_WHAT IS NEEDED:_ Whenever a line of the data below holds the string "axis", copy that line.

_AVAILABLE DATA:_

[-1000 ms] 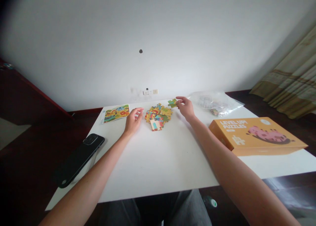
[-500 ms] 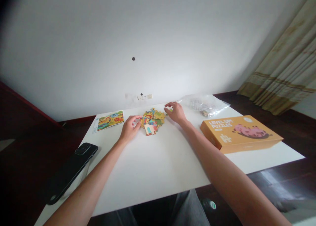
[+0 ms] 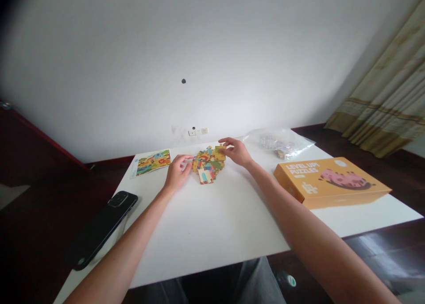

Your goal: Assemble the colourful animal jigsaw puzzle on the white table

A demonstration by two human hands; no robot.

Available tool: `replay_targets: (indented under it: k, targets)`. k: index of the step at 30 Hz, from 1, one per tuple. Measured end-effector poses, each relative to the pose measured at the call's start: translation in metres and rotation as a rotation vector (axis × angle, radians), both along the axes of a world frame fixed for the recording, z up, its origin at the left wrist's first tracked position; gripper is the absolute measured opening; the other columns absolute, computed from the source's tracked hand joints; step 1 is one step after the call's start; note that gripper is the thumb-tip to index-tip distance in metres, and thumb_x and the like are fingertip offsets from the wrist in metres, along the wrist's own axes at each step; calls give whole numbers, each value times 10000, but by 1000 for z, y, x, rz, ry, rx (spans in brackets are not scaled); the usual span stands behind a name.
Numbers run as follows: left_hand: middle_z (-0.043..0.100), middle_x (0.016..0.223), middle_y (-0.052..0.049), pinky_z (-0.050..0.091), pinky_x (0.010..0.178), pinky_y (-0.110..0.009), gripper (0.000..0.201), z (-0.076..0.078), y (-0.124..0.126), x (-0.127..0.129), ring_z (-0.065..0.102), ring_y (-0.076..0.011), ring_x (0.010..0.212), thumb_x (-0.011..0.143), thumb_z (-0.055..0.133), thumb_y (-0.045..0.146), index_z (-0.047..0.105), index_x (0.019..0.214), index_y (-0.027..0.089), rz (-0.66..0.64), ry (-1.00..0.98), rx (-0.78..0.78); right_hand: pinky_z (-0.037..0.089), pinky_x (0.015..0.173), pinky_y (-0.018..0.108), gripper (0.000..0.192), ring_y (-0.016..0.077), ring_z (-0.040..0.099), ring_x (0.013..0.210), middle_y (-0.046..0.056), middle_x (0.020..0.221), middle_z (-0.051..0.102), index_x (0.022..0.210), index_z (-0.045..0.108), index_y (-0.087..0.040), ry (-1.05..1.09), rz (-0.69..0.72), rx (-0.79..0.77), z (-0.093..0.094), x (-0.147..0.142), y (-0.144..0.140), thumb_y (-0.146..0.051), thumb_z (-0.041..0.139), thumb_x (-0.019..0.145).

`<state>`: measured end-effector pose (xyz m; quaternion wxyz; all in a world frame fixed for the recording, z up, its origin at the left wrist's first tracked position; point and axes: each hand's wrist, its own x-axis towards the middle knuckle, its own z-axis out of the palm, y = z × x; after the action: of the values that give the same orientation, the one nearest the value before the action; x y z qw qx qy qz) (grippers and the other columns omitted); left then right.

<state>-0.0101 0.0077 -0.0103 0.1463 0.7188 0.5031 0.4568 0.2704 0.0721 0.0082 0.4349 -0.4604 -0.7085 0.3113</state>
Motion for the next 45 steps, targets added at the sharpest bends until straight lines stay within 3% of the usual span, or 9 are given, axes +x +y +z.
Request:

_OUTPUT BELOW:_
Available tool: `replay_targets: (indented under it: k, targets)`. k: index of the step at 30 Hz, from 1, one per tuple. Measured end-effector poses, each relative to the pose measured at the call's start: translation in metres and rotation as a rotation vector (axis × angle, radians), both along the axes of a world frame fixed for the recording, z up, its origin at the left wrist's first tracked position; gripper is the absolute measured opening; the other columns absolute, computed from the source's tracked hand joints; step 1 is one step after the call's start; note that gripper is the thumb-tip to index-tip distance in metres, and thumb_x and the like are fingertip offsets from the wrist in metres, along the wrist's own axes at each step; calls give whole numbers, each value times 10000, but by 1000 for z, y, x, rz, ry, rx (spans in brackets are not scaled); the usual span stands behind a name.
`<state>`: measured end-effector pose (xyz m; quaternion wxyz; all in a world frame fixed for the recording, z up, its origin at the left wrist's first tracked position; point and axes: each hand's wrist, its own x-axis towards the middle knuckle, its own z-axis out of the palm, y = z × x; after the action: of the values that give the same orientation, the one nearest the value before the action; x y z qw qx qy qz) (grippers and the other columns omitted); left then right.

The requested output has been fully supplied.